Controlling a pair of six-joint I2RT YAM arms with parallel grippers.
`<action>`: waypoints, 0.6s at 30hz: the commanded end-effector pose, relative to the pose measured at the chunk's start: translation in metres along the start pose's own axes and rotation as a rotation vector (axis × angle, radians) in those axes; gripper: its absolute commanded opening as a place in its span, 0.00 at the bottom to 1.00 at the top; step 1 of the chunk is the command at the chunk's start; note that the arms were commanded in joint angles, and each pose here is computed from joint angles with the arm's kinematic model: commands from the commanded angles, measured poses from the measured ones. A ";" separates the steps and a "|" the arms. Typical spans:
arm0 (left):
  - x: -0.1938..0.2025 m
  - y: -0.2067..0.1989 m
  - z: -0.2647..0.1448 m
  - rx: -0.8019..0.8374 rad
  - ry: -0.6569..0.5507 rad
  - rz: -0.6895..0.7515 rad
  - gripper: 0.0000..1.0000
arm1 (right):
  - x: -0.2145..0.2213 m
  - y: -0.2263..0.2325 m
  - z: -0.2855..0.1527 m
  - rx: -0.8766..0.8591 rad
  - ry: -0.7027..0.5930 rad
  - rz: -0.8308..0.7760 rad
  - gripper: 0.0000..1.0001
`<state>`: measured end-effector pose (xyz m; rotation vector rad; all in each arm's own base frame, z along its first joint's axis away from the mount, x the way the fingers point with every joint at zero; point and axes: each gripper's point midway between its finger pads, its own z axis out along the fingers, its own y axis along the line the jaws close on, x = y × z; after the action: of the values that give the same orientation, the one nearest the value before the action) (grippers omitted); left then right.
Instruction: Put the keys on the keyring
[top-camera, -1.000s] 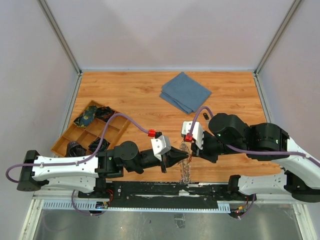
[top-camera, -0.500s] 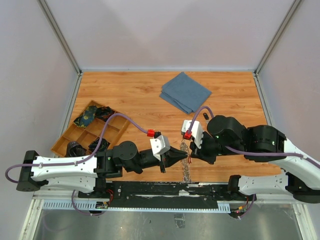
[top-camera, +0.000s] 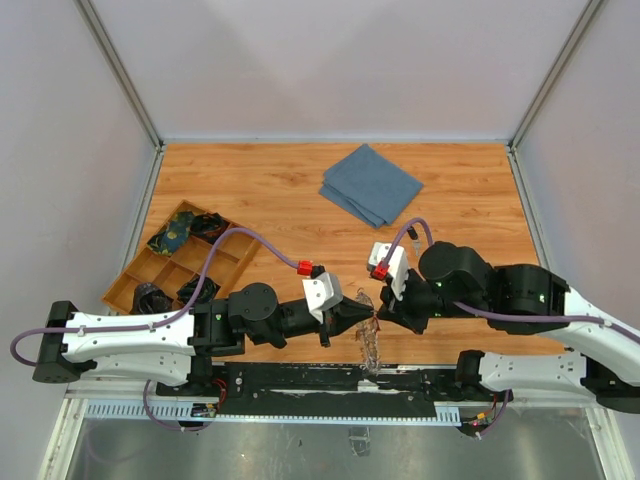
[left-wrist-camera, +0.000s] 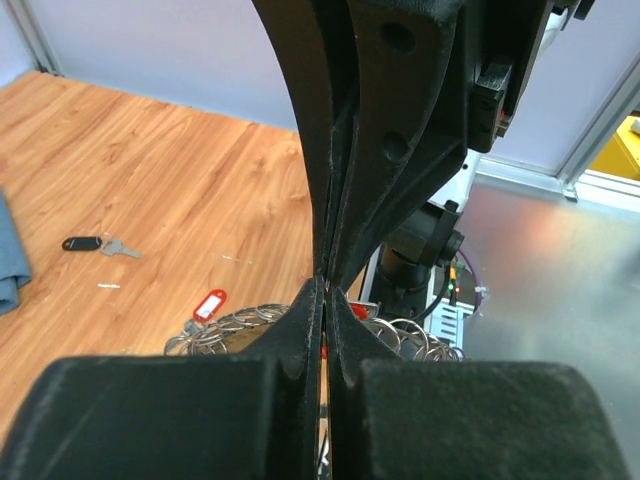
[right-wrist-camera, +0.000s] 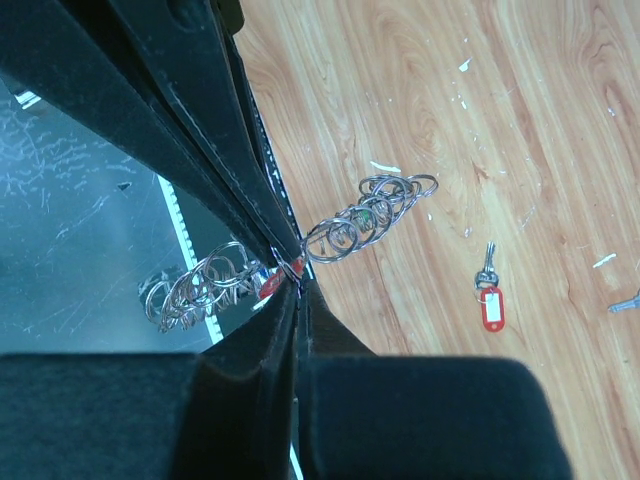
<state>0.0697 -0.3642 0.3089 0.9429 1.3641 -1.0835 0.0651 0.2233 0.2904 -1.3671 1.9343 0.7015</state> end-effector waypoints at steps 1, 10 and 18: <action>-0.053 -0.004 -0.006 0.013 -0.180 -0.025 0.01 | -0.007 -0.011 0.002 0.067 -0.100 0.067 0.03; -0.056 -0.005 -0.007 0.017 -0.192 -0.028 0.01 | -0.013 -0.029 -0.010 0.169 -0.299 0.184 0.04; -0.058 -0.006 -0.007 0.026 -0.201 -0.031 0.01 | -0.013 -0.029 -0.016 0.167 -0.379 0.279 0.00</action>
<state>0.0719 -0.3639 0.3247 0.8931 1.3221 -1.1044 0.0806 0.2166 0.3079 -0.9334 1.8174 0.8651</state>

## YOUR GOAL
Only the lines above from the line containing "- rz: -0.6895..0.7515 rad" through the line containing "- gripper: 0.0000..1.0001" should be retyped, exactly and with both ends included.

## ANSWER TO THE EXERCISE
  - rz: -0.6895..0.7515 rad
  - gripper: 0.0000..1.0000
arm1 (right):
  - x: -0.2145..0.2213 m
  - y: -0.2263..0.2325 m
  - z: -0.2855..0.1527 m
  - rx: -0.8766..0.8591 rad
  - ry: -0.7027..0.5930 rad
  - rz: -0.8308..0.7760 rad
  - gripper: 0.0000..1.0001

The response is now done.